[EXERCISE DATA — start]
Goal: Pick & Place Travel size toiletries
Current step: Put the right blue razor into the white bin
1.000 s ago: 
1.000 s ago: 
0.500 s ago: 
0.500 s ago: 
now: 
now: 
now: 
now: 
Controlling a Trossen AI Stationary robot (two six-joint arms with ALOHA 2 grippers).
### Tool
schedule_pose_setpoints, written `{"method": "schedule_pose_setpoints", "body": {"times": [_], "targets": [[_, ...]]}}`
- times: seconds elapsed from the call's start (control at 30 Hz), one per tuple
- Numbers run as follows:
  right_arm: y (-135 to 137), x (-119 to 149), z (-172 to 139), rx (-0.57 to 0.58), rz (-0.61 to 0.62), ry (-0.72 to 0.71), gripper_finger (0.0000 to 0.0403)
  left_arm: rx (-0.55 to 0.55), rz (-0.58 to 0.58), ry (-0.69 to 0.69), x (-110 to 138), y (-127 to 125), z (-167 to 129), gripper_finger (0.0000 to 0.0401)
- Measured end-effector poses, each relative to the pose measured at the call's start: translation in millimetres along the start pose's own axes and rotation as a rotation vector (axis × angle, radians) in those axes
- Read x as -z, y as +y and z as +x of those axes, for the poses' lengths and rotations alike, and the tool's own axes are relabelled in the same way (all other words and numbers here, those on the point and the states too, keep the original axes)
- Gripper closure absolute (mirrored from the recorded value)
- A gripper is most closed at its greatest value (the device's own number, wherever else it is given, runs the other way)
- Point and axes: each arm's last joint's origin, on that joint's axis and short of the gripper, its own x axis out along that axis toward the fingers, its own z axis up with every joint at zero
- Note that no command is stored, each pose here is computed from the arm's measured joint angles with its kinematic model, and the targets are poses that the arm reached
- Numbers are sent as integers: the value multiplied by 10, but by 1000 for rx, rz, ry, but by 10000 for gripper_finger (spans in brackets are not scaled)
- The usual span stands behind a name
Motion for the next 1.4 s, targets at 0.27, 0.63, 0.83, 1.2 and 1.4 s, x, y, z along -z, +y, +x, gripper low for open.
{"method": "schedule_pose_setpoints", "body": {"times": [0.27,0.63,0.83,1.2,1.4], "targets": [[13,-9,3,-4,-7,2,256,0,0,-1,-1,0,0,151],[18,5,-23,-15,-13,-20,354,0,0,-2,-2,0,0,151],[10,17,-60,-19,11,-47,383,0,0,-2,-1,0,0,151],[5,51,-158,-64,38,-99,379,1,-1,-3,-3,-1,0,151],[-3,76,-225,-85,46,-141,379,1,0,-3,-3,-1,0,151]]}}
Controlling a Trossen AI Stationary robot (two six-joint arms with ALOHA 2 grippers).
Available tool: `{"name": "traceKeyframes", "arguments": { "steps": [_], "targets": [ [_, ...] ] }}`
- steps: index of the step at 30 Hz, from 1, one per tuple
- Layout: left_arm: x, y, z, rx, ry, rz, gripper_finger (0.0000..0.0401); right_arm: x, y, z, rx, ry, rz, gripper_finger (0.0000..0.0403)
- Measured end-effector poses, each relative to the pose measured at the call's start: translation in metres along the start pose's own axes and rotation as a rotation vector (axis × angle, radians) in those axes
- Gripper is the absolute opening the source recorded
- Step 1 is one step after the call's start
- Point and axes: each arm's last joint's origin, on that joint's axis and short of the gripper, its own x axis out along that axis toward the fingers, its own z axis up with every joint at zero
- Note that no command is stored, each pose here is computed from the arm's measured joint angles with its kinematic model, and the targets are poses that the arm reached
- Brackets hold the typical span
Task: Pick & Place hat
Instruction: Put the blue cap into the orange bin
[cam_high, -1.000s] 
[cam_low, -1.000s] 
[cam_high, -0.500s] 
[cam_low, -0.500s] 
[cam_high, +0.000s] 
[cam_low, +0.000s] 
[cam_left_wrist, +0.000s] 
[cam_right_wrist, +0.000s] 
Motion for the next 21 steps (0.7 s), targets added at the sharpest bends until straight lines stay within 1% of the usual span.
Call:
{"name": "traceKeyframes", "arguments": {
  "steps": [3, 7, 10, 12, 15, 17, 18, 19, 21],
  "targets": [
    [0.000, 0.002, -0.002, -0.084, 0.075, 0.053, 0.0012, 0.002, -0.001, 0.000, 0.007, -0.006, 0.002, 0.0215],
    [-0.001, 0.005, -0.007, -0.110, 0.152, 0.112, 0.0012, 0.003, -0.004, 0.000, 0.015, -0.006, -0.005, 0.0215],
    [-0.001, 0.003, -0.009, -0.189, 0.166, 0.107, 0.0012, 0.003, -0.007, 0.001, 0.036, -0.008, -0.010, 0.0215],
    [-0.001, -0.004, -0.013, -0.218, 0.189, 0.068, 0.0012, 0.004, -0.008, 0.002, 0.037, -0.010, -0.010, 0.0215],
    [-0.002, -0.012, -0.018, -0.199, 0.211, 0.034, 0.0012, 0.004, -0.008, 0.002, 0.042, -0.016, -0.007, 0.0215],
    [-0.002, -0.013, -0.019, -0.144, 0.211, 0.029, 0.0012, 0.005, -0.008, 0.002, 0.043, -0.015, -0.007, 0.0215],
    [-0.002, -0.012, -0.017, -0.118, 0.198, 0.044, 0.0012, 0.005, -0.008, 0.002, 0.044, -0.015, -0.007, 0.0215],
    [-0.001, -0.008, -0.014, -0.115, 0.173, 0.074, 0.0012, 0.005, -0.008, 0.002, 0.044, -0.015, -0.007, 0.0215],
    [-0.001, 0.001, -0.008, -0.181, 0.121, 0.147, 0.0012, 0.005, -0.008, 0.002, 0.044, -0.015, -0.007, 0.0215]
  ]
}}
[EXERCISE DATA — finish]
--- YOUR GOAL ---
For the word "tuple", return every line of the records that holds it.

--- SOLUTION BELOW ---
- times: seconds elapsed from the call's start (control at 30 Hz), one per tuple
- steps: index of the step at 30 Hz, from 1, one per tuple

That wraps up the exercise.